Retype each of the records below exactly, leaving the pictures out.

TASK MATERIAL:
# # #

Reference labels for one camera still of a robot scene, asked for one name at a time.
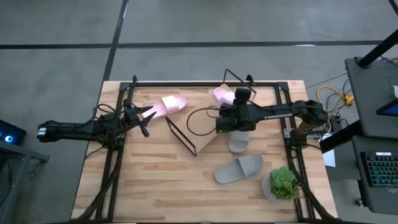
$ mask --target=green succulent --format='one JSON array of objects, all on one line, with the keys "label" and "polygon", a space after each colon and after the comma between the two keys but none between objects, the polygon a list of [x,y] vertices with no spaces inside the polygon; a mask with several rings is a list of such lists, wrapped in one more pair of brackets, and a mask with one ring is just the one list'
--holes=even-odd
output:
[{"label": "green succulent", "polygon": [[278,199],[292,199],[299,197],[299,187],[295,185],[295,176],[286,167],[274,169],[271,172],[271,192]]}]

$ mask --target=gray slide sandal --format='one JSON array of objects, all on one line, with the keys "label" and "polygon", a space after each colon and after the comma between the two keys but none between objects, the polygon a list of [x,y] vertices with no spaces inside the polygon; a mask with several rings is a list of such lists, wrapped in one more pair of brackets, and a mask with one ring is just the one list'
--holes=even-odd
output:
[{"label": "gray slide sandal", "polygon": [[263,161],[260,154],[239,157],[214,171],[214,179],[219,184],[243,180],[258,174],[262,169],[262,164]]},{"label": "gray slide sandal", "polygon": [[241,153],[248,148],[250,131],[231,131],[228,148],[232,153]]}]

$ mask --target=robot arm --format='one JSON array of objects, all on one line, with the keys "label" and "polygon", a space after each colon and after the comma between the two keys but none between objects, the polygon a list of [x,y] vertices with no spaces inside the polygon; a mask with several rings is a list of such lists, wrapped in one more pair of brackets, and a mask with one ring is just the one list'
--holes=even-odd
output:
[{"label": "robot arm", "polygon": [[253,131],[262,120],[296,116],[303,120],[301,131],[309,132],[327,122],[327,113],[322,104],[313,100],[296,101],[291,104],[275,106],[248,105],[250,91],[238,88],[234,105],[222,104],[220,117],[216,118],[217,133],[230,131]]},{"label": "robot arm", "polygon": [[[108,105],[98,105],[97,108],[107,112],[107,114],[101,115],[97,120],[91,119],[85,123],[59,123],[52,120],[47,121],[39,125],[37,138],[40,142],[54,142],[60,139],[97,141],[107,148],[112,148],[116,146],[117,139],[120,136],[136,126],[141,128],[142,134],[145,137],[149,137],[146,126],[155,113],[141,119],[139,114],[152,107],[137,107],[131,103],[131,99],[132,88],[129,88],[128,96],[123,100],[120,108],[114,110]],[[100,106],[108,107],[112,111],[103,110]]]}]

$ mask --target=white paper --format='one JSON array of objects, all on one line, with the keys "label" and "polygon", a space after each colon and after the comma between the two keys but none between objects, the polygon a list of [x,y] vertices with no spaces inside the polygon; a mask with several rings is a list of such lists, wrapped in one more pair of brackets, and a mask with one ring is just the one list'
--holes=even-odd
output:
[{"label": "white paper", "polygon": [[[330,136],[331,136],[331,134],[326,133],[325,135],[323,135],[323,137],[322,137],[322,139],[320,139],[320,141],[324,140]],[[334,149],[323,153],[322,157],[323,157],[323,162],[325,163],[326,166],[336,167],[336,159],[335,159],[335,150]]]}]

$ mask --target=slide sandal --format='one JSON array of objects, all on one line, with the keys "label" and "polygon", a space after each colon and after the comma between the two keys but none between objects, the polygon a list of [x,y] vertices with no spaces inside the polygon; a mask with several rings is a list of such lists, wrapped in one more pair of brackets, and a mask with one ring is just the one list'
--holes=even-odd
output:
[{"label": "slide sandal", "polygon": [[214,90],[214,97],[220,104],[227,103],[233,105],[235,100],[235,93],[227,90]]},{"label": "slide sandal", "polygon": [[231,131],[229,133],[228,149],[232,153],[241,153],[248,148],[250,131]]},{"label": "slide sandal", "polygon": [[145,111],[142,115],[144,118],[156,112],[151,120],[164,117],[171,113],[178,112],[184,109],[187,105],[187,100],[183,96],[166,96],[162,97],[158,102],[156,102],[152,109]]},{"label": "slide sandal", "polygon": [[214,171],[214,179],[219,184],[228,184],[258,174],[263,161],[260,154],[251,154],[235,159],[233,162]]}]

# # #

ANSWER TO THIS PROBLEM:
Reference labels for one camera still of a robot scene, asked for one name at a time.
$ mask --target=green succulent --format='one JSON array of objects, all on one line, with the keys "label" and "polygon", a space after each colon and after the comma between the two keys but none between objects, the polygon a list of [x,y] vertices with no spaces inside the polygon; a mask with several rings is a list of such lists, wrapped in one more pair of brackets, and a mask with one ring is just the one list'
--holes=even-odd
output:
[{"label": "green succulent", "polygon": [[278,199],[292,199],[299,197],[299,187],[295,185],[295,176],[286,167],[274,169],[271,172],[271,192]]}]

$ mask --target=gray slide sandal --format='one JSON array of objects, all on one line, with the keys "label" and "polygon", a space after each colon and after the comma between the two keys but none between objects, the polygon a list of [x,y] vertices with no spaces inside the polygon; a mask with several rings is a list of such lists, wrapped in one more pair of brackets, and a mask with one ring is just the one list'
--holes=even-odd
output:
[{"label": "gray slide sandal", "polygon": [[263,161],[260,154],[239,157],[214,171],[214,179],[219,184],[243,180],[258,174],[262,169],[262,164]]},{"label": "gray slide sandal", "polygon": [[241,153],[248,148],[250,131],[231,131],[228,148],[232,153]]}]

$ mask --target=robot arm --format='one JSON array of objects, all on one line, with the keys "label" and "polygon", a space after each colon and after the comma between the two keys but none between objects, the polygon a list of [x,y] vertices with no spaces inside the polygon; a mask with several rings is a list of such lists, wrapped in one more pair of brackets, and a mask with one ring is just the one list'
--holes=even-odd
output:
[{"label": "robot arm", "polygon": [[253,131],[262,120],[296,116],[303,120],[301,131],[309,132],[327,122],[327,113],[322,104],[313,100],[296,101],[291,104],[275,106],[248,105],[250,91],[238,88],[234,105],[222,104],[220,117],[216,118],[217,133],[230,131]]},{"label": "robot arm", "polygon": [[[108,105],[98,105],[97,108],[107,112],[107,114],[101,115],[97,120],[91,119],[85,123],[59,123],[52,120],[47,121],[39,125],[37,138],[40,142],[54,142],[60,139],[97,141],[107,148],[112,148],[116,146],[117,139],[120,136],[136,126],[141,128],[142,134],[145,137],[149,137],[146,126],[155,113],[141,119],[139,114],[152,107],[137,107],[131,103],[131,99],[132,88],[129,88],[128,96],[123,100],[120,108],[114,110]],[[100,106],[108,107],[112,111],[103,110]]]}]

$ mask --target=white paper --format='one JSON array of objects, all on one line, with the keys "label" and "polygon", a space after each colon and after the comma between the two keys but none between objects, the polygon a list of [x,y] vertices with no spaces inside the polygon; a mask with several rings is a list of such lists, wrapped in one more pair of brackets, and a mask with one ring is just the one list'
--holes=even-odd
output:
[{"label": "white paper", "polygon": [[[330,136],[331,136],[331,134],[326,133],[325,135],[323,135],[323,137],[322,137],[322,139],[320,139],[320,141],[324,140]],[[334,149],[323,153],[322,157],[323,157],[323,162],[325,163],[326,166],[336,167],[336,159],[335,159],[335,150]]]}]

$ mask --target=slide sandal --format='one JSON array of objects, all on one line, with the keys "label" and "polygon", a space after each colon and after the comma between the two keys but none between objects, the polygon a list of [x,y] vertices with no spaces inside the polygon; a mask with several rings is a list of such lists, wrapped in one more pair of brackets, and a mask with one ring is just the one list'
--holes=even-odd
output:
[{"label": "slide sandal", "polygon": [[214,90],[214,97],[220,104],[227,103],[233,105],[235,100],[235,93],[227,90]]},{"label": "slide sandal", "polygon": [[231,131],[229,133],[228,149],[232,153],[241,153],[248,148],[250,131]]},{"label": "slide sandal", "polygon": [[145,111],[142,115],[144,118],[156,112],[151,120],[164,117],[171,113],[178,112],[184,109],[187,105],[187,100],[183,96],[166,96],[162,97],[158,102],[156,102],[152,109]]},{"label": "slide sandal", "polygon": [[214,171],[214,179],[219,184],[228,184],[258,174],[263,161],[260,154],[251,154],[235,159],[233,162]]}]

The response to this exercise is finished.